What the task asks
Every line with "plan" in it should be copied from the data.

-=-=-

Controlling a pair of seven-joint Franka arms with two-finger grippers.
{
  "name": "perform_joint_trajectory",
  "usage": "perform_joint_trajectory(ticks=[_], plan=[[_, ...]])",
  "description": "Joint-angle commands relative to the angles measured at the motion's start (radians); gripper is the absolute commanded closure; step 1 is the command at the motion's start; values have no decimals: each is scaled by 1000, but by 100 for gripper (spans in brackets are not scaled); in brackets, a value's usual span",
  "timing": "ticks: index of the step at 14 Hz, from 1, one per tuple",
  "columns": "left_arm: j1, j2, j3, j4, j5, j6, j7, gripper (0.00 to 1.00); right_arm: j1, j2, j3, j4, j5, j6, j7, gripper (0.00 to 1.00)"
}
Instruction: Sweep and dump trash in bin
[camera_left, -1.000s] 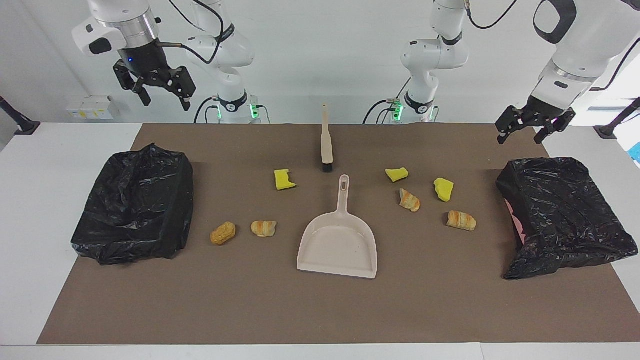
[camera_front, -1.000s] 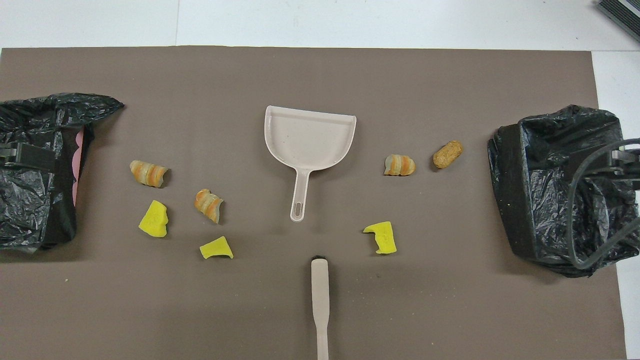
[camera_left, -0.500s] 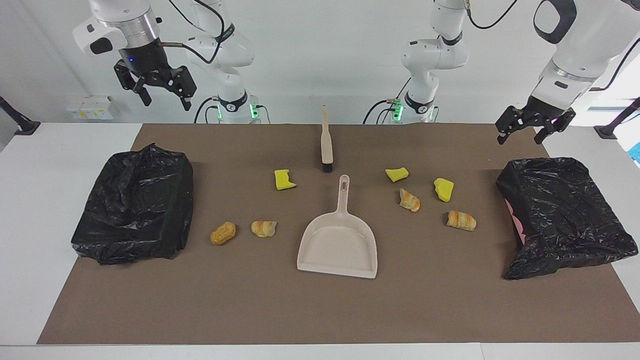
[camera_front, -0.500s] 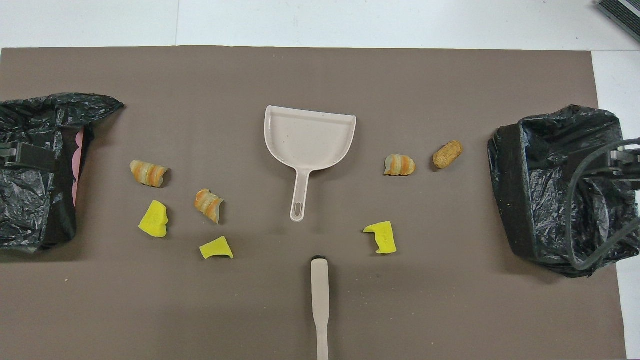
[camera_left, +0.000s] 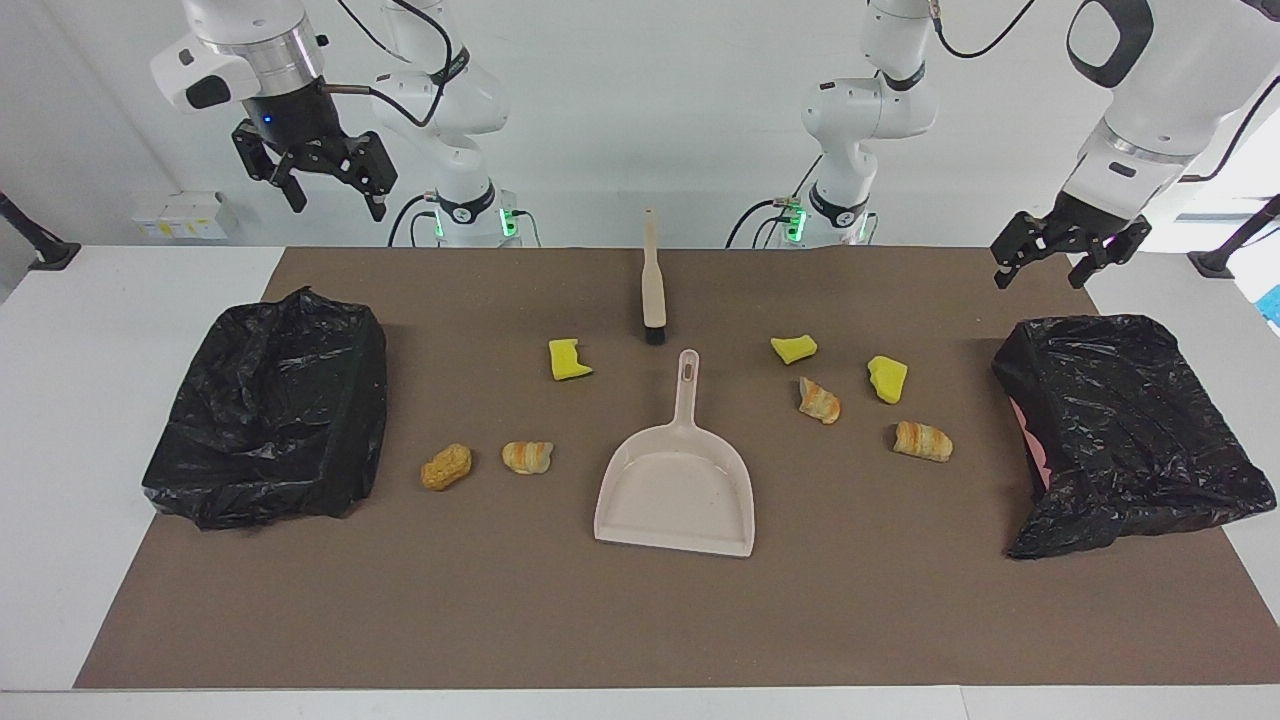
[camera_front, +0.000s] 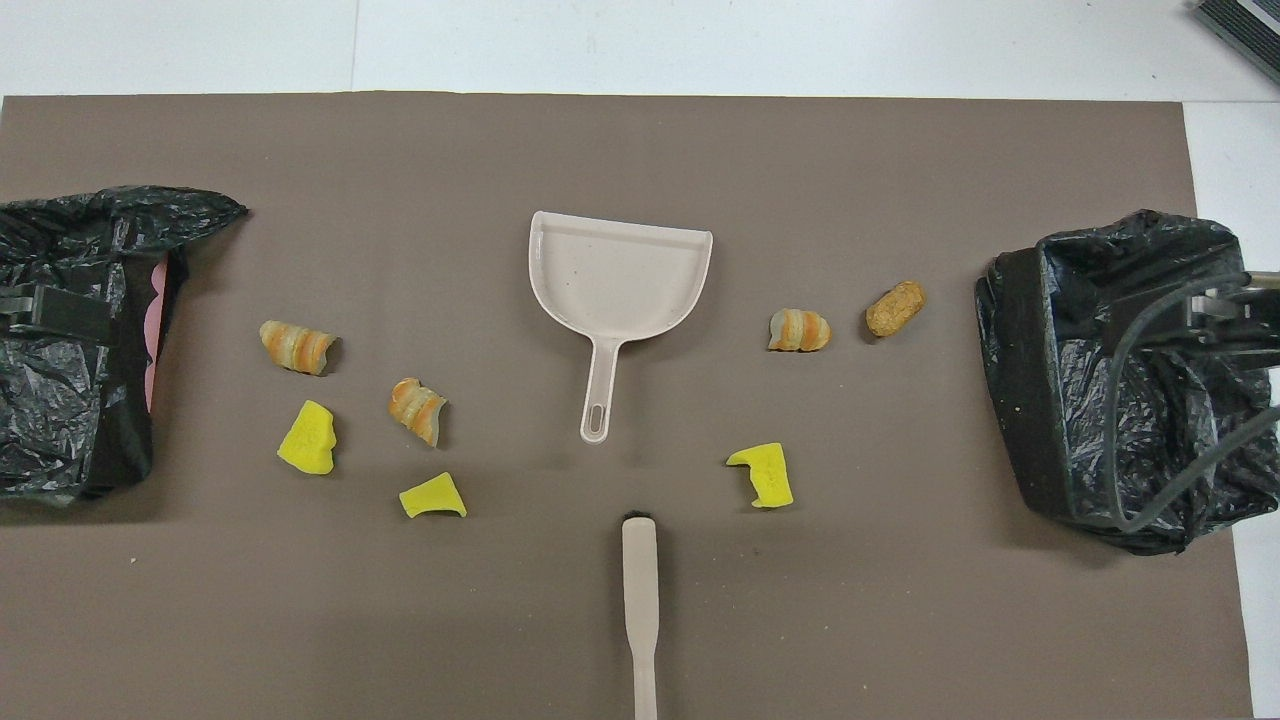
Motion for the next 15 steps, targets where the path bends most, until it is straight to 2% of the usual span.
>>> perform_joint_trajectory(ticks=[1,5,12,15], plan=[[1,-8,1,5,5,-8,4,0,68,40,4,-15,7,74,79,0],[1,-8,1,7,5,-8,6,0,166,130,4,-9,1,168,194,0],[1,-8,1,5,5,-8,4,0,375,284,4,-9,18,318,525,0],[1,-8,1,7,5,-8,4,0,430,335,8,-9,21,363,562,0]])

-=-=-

Written reply
  "usage": "perform_joint_trajectory(ticks=[_], plan=[[_, ...]])",
>>> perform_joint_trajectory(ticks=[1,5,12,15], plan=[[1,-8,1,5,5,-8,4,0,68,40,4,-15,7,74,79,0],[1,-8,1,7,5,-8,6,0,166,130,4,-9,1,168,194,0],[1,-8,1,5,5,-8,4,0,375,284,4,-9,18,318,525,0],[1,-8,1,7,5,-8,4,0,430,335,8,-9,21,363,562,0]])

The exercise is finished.